- [WHAT NEEDS TO BE DONE]: Show all lines containing "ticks" from the data below.
RECORDED DATA START
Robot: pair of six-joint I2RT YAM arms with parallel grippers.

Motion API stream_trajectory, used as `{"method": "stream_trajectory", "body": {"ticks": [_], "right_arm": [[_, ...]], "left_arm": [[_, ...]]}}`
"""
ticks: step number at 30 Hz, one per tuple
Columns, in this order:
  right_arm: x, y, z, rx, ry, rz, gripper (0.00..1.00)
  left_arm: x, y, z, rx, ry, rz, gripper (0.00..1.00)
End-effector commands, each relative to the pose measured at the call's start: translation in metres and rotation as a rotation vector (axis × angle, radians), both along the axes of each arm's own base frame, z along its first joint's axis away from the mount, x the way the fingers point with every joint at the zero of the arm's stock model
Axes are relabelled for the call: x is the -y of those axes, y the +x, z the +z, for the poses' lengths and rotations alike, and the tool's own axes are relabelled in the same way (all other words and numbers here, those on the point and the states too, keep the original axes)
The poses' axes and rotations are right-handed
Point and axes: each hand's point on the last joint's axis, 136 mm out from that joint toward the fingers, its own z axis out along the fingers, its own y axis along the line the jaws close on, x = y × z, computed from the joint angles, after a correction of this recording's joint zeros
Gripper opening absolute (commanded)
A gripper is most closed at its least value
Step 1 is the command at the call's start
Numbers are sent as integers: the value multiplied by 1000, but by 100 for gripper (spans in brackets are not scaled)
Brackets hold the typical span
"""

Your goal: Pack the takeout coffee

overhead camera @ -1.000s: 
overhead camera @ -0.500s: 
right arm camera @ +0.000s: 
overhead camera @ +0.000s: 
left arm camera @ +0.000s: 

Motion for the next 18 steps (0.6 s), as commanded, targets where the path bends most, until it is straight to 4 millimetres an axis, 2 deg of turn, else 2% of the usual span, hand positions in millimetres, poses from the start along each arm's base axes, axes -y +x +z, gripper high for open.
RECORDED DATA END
- [WRITTEN ANSWER]:
Motion API stream_trajectory, used as `{"method": "stream_trajectory", "body": {"ticks": [_], "right_arm": [[_, ...]], "left_arm": [[_, ...]]}}`
ticks: step number at 30 Hz, one per tuple

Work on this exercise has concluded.